I recently spoke with Los Angeles nutritionist, personal trainer, and founder of The Shrink Shop Joanne Lee Cornish about exercise and she shared five valuable tips to help folks at every level prioritize movement as a coping mechanism. Something we need now more than ever.
1. Get A Coach
Whether it’s in person or online, get a coach. “No one learns to ride a horse without a trainer, or to play golf or to play an instrument,” says Joanne. It should be the same with exercise. This way you don’t, at best, waste time and, at worst, end up getting hurt. Getting a trainer, “is the best investment you will ever make,” according to Joanne (and I wholeheartedly agree). “Results will come faster and you’ll gain an understanding that lasts beyond your sessions with your coach.”
2. Set Realistic Goals
Don’t set yourself up to fail. According to Joanne, exercise itself can cause undue stress. “If you train too long, too hard, too often it can heighten an anxious state,” and failing to reach lofty goals can be depressing, too.
Joanne’s suggestion? Set one single boundary, like going for a walk every other day or not eating after 6PM. Once you adhere to that boundary consistently, say for two months, then add another. “The good thing about boundaries is that there is no wiggle room,” says Joanne. Boundaries take the depleting energy associated with making decisions – should I or shouldn’t I? – out of the equation, which makes the goal easier to attain. “If a boundary has no wiggle room there is zero decision to make.”

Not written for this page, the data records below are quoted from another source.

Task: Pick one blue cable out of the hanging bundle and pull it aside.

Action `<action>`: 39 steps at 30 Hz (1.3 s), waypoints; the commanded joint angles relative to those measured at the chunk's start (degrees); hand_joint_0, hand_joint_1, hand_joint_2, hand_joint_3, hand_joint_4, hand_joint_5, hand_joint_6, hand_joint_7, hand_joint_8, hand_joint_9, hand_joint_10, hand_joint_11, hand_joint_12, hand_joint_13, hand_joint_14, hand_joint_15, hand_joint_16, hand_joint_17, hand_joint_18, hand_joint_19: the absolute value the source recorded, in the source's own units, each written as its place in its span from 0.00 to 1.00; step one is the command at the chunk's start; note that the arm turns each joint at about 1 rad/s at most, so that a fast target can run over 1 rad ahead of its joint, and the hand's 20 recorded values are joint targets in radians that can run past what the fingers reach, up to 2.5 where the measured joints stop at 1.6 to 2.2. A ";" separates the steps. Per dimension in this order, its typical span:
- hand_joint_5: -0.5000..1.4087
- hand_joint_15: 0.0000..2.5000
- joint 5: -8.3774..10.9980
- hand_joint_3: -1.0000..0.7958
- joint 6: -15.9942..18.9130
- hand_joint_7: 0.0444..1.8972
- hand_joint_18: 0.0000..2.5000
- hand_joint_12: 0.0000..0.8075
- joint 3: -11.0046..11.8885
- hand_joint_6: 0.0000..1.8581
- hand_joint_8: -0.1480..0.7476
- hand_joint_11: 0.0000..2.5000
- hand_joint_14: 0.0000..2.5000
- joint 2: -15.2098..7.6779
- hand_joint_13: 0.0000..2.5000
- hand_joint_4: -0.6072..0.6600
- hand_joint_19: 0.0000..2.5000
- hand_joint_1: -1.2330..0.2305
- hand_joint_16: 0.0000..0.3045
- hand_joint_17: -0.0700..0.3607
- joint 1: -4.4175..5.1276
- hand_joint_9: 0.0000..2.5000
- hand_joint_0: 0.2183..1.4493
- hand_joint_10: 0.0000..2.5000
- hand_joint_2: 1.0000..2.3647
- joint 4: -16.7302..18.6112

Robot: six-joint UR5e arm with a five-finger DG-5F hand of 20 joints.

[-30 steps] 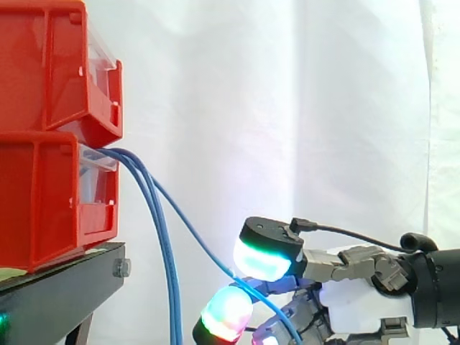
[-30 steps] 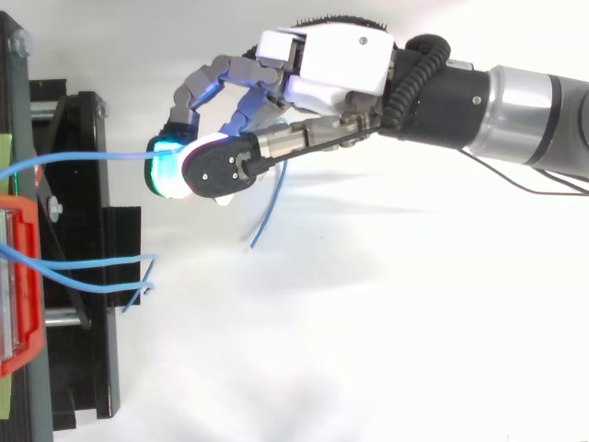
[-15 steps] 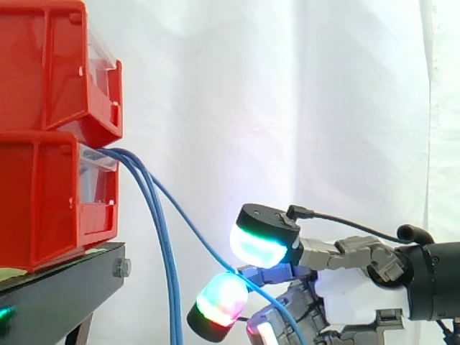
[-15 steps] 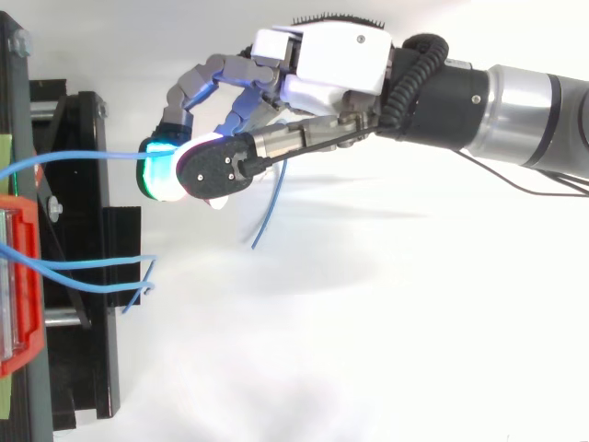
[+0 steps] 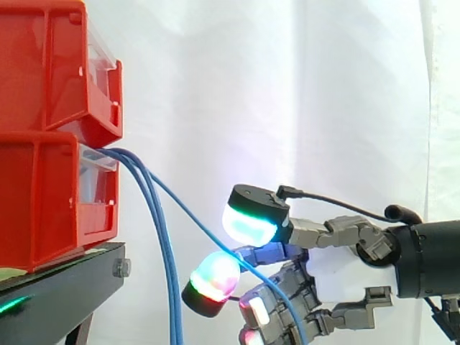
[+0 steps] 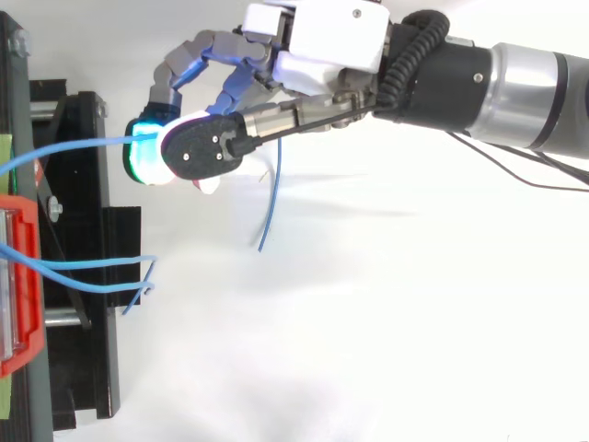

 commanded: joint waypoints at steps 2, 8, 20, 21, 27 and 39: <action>0.19 0.27 0.11 0.29 -0.77 0.39 0.30 0.38 -1.46 0.46 0.44 0.34 0.01 -0.04 0.38 0.53 0.22 0.47 0.17 0.43 -0.33 0.42 0.25 0.01 0.00 0.35; 0.19 0.27 0.29 0.28 -0.86 0.39 0.31 0.38 -2.95 0.46 0.45 0.33 0.01 -0.04 0.38 0.53 0.23 0.47 0.17 0.43 -0.59 0.42 0.24 0.01 0.00 3.43; 0.19 0.27 0.02 0.29 -0.59 0.39 0.31 0.38 -2.87 0.46 0.44 0.33 0.01 -0.04 0.38 0.53 0.23 0.48 0.17 0.43 -1.21 0.42 0.24 0.01 0.00 3.43; 0.19 0.27 -0.07 0.28 -0.59 0.39 0.31 0.39 -2.95 0.46 0.44 0.33 0.01 -0.04 0.38 0.53 0.22 0.48 0.17 0.43 -1.21 0.42 0.24 0.01 0.00 3.43; 0.19 0.27 0.11 0.28 -0.50 0.38 0.31 0.39 -2.95 0.45 0.45 0.33 0.01 -0.04 0.38 0.54 0.23 0.48 0.17 0.43 -1.91 0.42 0.23 0.01 0.00 3.34; 0.19 0.27 -0.07 0.30 -0.33 0.40 0.30 0.38 -2.34 0.46 0.44 0.33 0.01 0.04 0.38 0.52 0.22 0.48 0.17 0.43 -1.56 0.42 0.24 0.01 0.00 2.99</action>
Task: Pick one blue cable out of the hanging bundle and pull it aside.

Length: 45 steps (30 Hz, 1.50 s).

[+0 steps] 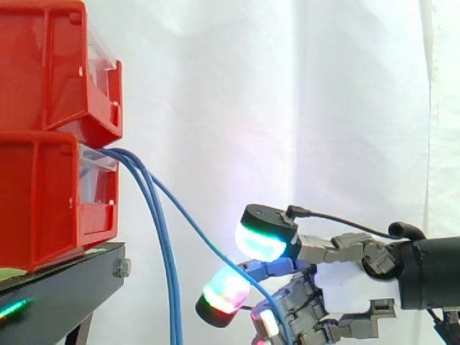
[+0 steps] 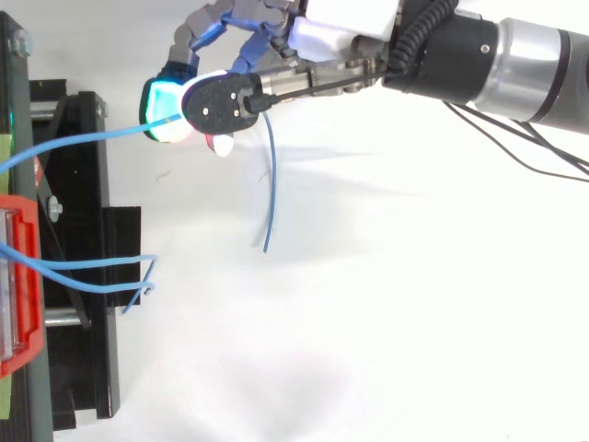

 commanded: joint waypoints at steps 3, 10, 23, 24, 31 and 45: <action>0.19 0.27 0.21 0.30 -0.10 0.40 0.30 0.38 0.34 0.46 0.44 0.33 0.01 0.03 0.38 0.52 0.23 0.47 0.17 0.43 0.56 0.42 0.24 0.01 0.00 0.02; 0.19 0.29 0.39 0.30 -0.63 0.40 0.30 0.36 0.34 0.46 0.44 0.34 0.01 0.03 0.40 0.52 0.23 0.47 0.17 0.43 2.05 0.42 0.25 0.01 0.00 0.20; 0.19 0.31 0.21 0.32 0.77 0.41 0.30 0.35 0.87 0.48 0.43 0.35 0.01 0.03 0.42 0.51 0.23 0.45 0.16 0.41 2.40 0.44 0.27 0.01 0.00 -0.06; 0.19 0.31 0.21 0.32 0.77 0.41 0.30 0.35 0.96 0.48 0.43 0.35 0.01 0.03 0.42 0.51 0.23 0.45 0.16 0.41 2.40 0.44 0.28 0.01 0.01 -0.06; 0.19 0.31 -0.05 0.39 1.21 0.42 0.30 0.34 1.66 0.50 0.43 0.35 0.01 0.03 0.42 0.48 0.22 0.43 0.16 0.41 1.70 0.44 0.29 0.01 0.01 -0.33; 0.21 0.30 -0.66 0.54 1.65 0.43 0.35 0.39 1.92 0.51 0.47 0.34 0.01 0.29 0.45 0.44 0.20 0.34 0.19 0.47 1.79 0.48 0.31 0.01 0.01 -3.32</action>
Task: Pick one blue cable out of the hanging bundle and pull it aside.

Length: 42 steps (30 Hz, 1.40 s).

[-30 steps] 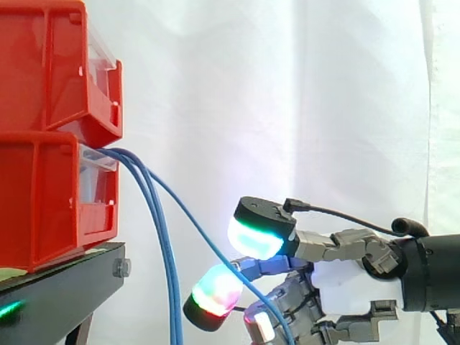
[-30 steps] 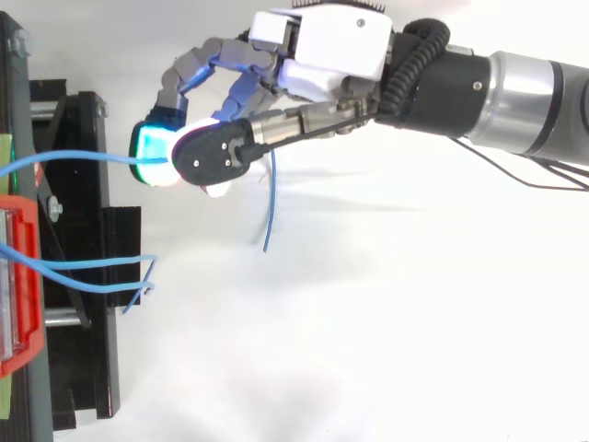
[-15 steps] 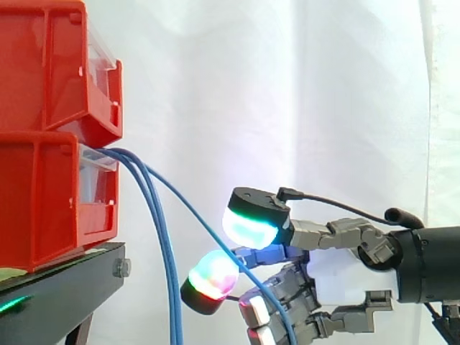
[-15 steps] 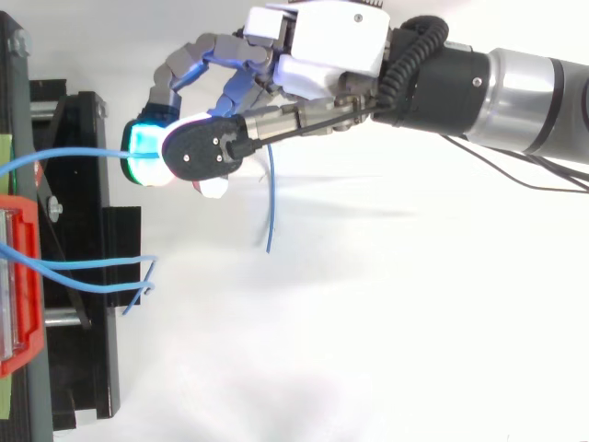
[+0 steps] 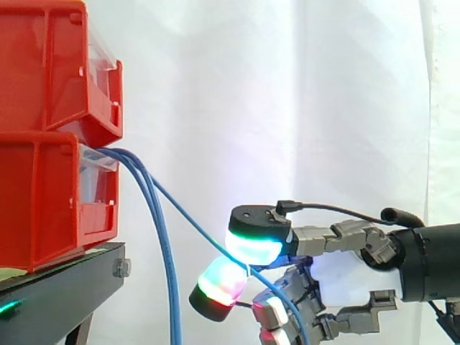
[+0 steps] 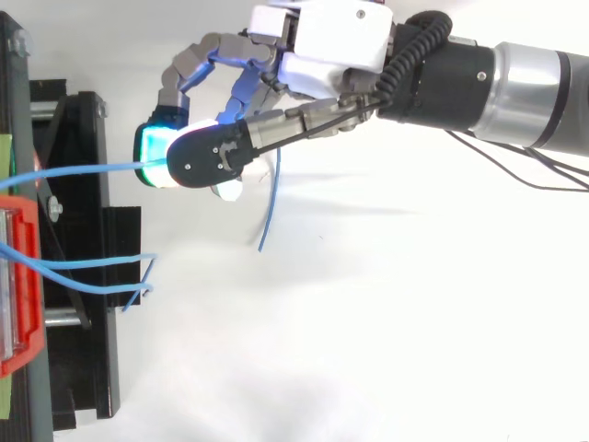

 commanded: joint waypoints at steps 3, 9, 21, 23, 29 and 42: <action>0.22 0.30 -0.01 0.55 0.17 0.45 0.36 0.40 0.11 0.51 0.48 0.35 0.01 0.04 0.46 0.43 0.19 0.33 0.19 0.47 -0.12 0.49 0.32 0.01 0.01 -0.66; 0.21 0.30 -0.27 0.52 -0.10 0.44 0.35 0.39 0.29 0.51 0.47 0.35 0.01 1.88 0.46 0.44 0.20 0.34 0.19 0.46 -0.21 0.50 0.31 0.01 0.01 -4.26; 0.21 0.31 -0.45 0.32 -1.33 0.42 0.31 0.36 0.20 0.50 0.44 0.35 0.01 2.23 0.43 0.49 0.23 0.45 0.16 0.42 0.23 0.47 0.25 0.01 0.00 -9.62; 0.21 0.30 -0.36 0.32 -1.15 0.44 0.31 0.36 0.29 0.50 0.44 0.35 0.01 2.23 0.43 0.49 0.22 0.45 0.16 0.42 0.23 0.47 0.25 0.01 0.00 -9.71; 0.21 0.31 -0.36 0.31 -0.98 0.44 0.31 0.36 0.29 0.49 0.44 0.35 0.01 2.32 0.43 0.49 0.22 0.46 0.16 0.42 0.32 0.47 0.25 0.01 0.00 -9.71; 0.23 0.30 -0.71 0.47 -1.24 0.50 0.35 0.37 0.29 0.49 0.44 0.34 0.01 3.90 0.47 0.38 0.21 0.37 0.18 0.45 -0.03 0.53 0.29 0.01 0.01 -9.62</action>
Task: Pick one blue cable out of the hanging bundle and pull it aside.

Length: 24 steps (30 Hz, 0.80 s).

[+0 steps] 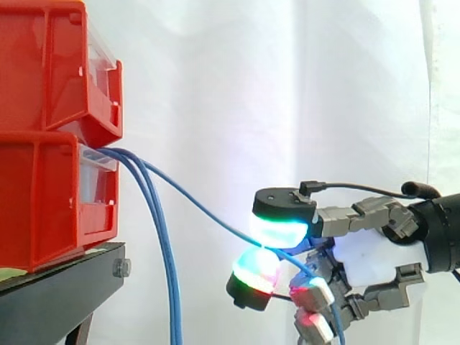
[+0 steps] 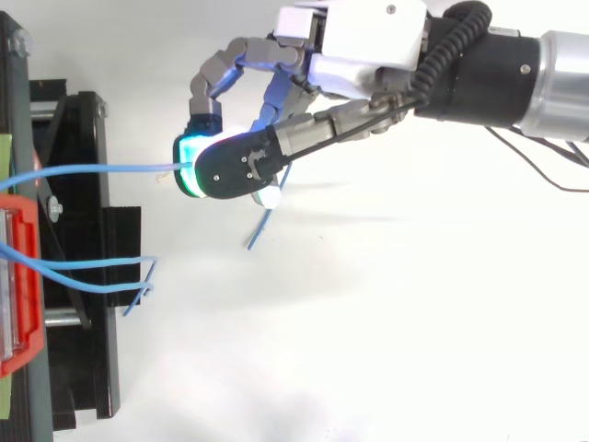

3. Make Technology Your Friend
Companies like Peloton and Tonal, for example, have brought cutting-edge workouts into your home. But, Joanne says, “the best exercise is the one you enjoy and repeat” on a consistent basis. My suggestion is to explore online classes, Instagram accounts and even ask your favorite trainers about rates for Zoom sessions. The great thing about all of this is that you could potentially work with someone like Joanne, who is spending the majority of her time at her new home in Idaho now.
4. Consistency Is Key
According to Joanne, “being able to record your progress is a huge motivator.” You can keep track of your workouts on an old-school paper calendar, use a fitness tracker, a heart rate monitor, or any of the thousands of apps available. “Whether you are fasting, counting macronutrients, gaining splat points (a measure of minutes spend in your orange and red heart rate zones), or hitting personal bests when you see you have a 10-day streak or you get that reminder in your inbox,” it is an awesome reminder of your accomplishments. You. Are. Powerful.
I am an emotional eater so I use the My Plate Calorie Counter App from Livestrong. It lets me record my workouts and my meals all in one.
5. Switch It Up
Are you someone who went to the gym religiously and now you don’t know what to do with yourself? Are you a runner who just can’t find the strength to lace up your sneakers one more time? “Change the focus and change it big,” says Joanne.
“If the goal was strength, go for endurance, if the goal was distance, change it to speed. If you are staying within the same exercise arena, then change the exercises completely.” If you have been lifting really heavyweights in the gym, this is the perfect opportunity to try something completely new. “You’ll get to experience that newbie high all over again,” Joanne says. “You’ll be starting from scratch so results will come quickly, and you’ll be energized and excited about the new world you just entered.”
Exciting and new. Isn’t that exactly what we all need right now?